We may modify any of the terms and conditions contained in this agreement, at any time and in our sole discretion, by posting a change notice or a new agreement on our site. Modifications may include, for example, changes in the scope of available commissions, commission schedules, payment procedures, and program rules. IF ANY MODIFICATION IS UNACCEPTABLE TO YOU, YOUR ONLY RECOURSE IS TO TERMINATE THIS AGREEMENT. YOUR CONTINUED PARTICIPATION IN THE PROGRAM FOLLOWING OUR POSTING OF A CHANGE NOTICE OR NEW AGREEMENT WILL CONSTITUTE BINDING ACCEPTANCE OF THE CHANGE.

Relationship of Parties

You and we are independent contractors, and nothing in this agreement will create any partnership, joint venture, agency, franchise, sales representative, or employment relationship between the parties. You will have no authority to make or accept any offers or representations on our behalf. You will not make any statement, whether on your site or otherwise, that reasonably would contradict anything in this section.
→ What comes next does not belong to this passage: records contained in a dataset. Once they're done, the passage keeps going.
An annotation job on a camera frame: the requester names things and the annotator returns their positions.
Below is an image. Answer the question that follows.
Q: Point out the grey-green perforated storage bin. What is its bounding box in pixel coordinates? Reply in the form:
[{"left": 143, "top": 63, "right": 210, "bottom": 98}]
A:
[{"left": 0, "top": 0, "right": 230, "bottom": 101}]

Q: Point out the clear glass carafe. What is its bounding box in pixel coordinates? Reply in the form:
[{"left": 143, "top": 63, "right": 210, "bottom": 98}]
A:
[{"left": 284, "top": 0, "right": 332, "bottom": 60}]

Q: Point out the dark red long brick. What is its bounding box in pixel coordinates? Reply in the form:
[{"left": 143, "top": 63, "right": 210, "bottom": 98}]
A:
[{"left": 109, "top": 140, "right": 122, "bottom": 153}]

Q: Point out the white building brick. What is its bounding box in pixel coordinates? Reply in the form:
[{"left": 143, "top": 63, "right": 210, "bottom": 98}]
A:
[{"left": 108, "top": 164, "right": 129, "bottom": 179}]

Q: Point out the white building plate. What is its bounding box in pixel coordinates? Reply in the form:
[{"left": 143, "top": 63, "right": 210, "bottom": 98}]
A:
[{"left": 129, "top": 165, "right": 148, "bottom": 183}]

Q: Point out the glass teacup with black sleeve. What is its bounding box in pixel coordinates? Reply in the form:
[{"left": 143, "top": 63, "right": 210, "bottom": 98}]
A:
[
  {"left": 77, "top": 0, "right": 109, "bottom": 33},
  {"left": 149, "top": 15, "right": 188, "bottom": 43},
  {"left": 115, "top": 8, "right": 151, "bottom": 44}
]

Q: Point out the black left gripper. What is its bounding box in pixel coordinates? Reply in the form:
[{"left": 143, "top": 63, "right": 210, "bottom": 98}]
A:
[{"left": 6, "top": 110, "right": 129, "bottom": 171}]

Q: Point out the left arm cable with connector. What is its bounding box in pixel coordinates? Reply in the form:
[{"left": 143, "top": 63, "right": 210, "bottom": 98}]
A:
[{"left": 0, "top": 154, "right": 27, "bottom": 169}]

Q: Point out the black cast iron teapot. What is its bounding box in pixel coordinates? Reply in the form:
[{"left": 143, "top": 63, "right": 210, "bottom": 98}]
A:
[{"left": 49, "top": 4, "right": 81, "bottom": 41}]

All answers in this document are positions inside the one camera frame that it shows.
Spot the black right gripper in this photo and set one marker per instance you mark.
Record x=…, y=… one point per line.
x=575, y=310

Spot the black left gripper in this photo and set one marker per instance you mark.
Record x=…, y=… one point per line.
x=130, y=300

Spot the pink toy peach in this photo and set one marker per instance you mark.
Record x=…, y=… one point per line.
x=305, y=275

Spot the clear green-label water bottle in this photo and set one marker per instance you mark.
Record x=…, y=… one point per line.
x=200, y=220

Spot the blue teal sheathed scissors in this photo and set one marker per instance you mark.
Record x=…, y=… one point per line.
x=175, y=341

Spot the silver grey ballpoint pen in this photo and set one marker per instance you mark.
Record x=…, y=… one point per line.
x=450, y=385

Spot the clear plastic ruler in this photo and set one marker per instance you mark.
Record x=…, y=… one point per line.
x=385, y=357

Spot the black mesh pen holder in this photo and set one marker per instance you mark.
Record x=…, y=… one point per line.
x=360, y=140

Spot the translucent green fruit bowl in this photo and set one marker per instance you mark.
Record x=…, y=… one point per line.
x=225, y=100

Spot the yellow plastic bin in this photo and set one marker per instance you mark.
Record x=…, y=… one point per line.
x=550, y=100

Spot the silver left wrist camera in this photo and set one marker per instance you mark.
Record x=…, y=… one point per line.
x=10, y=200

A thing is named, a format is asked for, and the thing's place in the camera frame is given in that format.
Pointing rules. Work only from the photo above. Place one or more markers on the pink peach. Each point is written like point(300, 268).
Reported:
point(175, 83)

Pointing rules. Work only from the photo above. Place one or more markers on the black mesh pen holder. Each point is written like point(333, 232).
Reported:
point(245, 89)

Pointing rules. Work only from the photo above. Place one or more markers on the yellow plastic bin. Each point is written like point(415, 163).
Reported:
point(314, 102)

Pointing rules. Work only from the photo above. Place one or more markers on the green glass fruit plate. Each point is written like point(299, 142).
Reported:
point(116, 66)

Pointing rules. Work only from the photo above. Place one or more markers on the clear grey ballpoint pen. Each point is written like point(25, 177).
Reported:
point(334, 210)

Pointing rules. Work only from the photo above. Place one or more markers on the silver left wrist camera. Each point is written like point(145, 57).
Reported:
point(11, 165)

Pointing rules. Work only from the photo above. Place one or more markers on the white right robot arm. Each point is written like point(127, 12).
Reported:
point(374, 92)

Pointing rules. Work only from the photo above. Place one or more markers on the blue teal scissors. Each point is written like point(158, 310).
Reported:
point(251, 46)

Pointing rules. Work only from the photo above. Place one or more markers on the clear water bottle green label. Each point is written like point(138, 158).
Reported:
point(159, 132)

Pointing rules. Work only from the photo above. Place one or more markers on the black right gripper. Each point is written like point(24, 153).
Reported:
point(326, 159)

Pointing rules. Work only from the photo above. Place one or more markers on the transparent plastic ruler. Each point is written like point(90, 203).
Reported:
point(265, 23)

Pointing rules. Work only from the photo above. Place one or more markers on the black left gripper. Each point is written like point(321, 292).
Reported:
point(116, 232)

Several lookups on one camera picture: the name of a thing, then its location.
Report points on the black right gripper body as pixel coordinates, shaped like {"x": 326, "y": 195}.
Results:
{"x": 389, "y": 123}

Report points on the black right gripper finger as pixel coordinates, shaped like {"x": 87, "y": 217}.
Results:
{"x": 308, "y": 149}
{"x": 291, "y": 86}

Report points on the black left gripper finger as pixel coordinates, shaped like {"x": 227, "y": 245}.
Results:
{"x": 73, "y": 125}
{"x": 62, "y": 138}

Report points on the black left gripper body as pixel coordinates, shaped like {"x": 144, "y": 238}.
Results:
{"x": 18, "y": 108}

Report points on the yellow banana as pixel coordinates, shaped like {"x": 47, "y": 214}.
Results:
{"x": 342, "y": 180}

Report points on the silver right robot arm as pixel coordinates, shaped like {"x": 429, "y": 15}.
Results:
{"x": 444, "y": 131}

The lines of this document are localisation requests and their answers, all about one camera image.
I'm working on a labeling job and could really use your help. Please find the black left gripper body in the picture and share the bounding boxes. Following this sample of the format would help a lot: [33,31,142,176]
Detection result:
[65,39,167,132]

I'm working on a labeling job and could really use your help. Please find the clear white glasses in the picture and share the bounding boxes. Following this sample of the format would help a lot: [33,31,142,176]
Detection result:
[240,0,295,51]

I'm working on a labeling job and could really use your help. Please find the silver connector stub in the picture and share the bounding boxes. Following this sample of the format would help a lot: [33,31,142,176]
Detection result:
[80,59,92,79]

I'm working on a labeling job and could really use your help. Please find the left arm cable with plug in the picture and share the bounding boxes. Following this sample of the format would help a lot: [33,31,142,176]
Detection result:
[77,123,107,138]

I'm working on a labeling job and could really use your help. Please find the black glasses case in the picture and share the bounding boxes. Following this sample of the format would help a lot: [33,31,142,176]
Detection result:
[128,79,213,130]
We make no express or implied warranties or representations with respect to the program or any products sold through the program (including, without limitation, warranties of fitness, merchantability, noninfringement, or any implied warranties arising out of a course of performance, dealing, or trade usage). In addition, we make no representation that the operation of our site will be uninterrupted or error-free, and we will not be liable for the consequences of any interruptions or errors.


Each party represents to the other that (a) it has the authority to enter into this agreement and sufficient rights to grant any licenses granted hereby, and (b) any material which is provided to the other party and displayed on the other party’s site will not (i) infringe on any third party’s copyright, patent, trademark, trade secret or other proprietary rights or right of publicity or privacy; (ii) violate any applicable law, statute, ordinance or regulation; (iii) be defamatory or libelous; (iv) be lewd, pornographic or obscene; (v) violate any laws regarding unfair competition, anti-discrimination or false advertising; or (vi) promote violence or contain hate speech; or (vii) contain viruses, trojan horses, worms, time bombs, cancelbots or other similar harmful or deleterious programming routines.


You hereby agree to indemnify, defend and hold harmless us and our affiliates, directors, officers, employees and agents, from and against any and all liability, claims, losses, damages, injuries or expenses (including reasonable attorneys’ fees) relating to the development, operation, maintenance and contents of your site.

We hereby agree to indemnify, defend and hold harmless you and your affiliates, directors, officers, employees and agents, from and against any and all liability, claims, losses, damages, injuries or expenses (including reasonable attorneys’ fees) relating to a defect in any of our products.

You agree that AffiliateWP is an intended third party beneficiary of this agreement.

Limitation of Liability

In no event shall we be liable to the other party for any direct, indirect, special, exemplary, consequential or incidental damages, even if informed of the possibility of such damages. Further, our aggregate liability arising with respect to this agreement will not exceed the total commissions paid or payable to you under this agreement.

Independent Investigation



This agreement will be governed by the laws of the United States and the state of Utah, without reference to rules governing choice of laws. Any action relating to this agreement must be brought in the federal or state courts located in Salt Lake City, Utah, and you irrevocably consent to the jurisdiction of such courts. You may not assign this agreement, by operation of law or otherwise, without our prior written consent. Subject to that restriction, this agreement will be binding on, inure to the benefit of, and enforceable against the parties and their respective successors and assigns. Our failure to enforce your strict performance of any provision of this agreement will not constitute a waiver of our right to subsequently enforce such provision or any other provision of this agreement.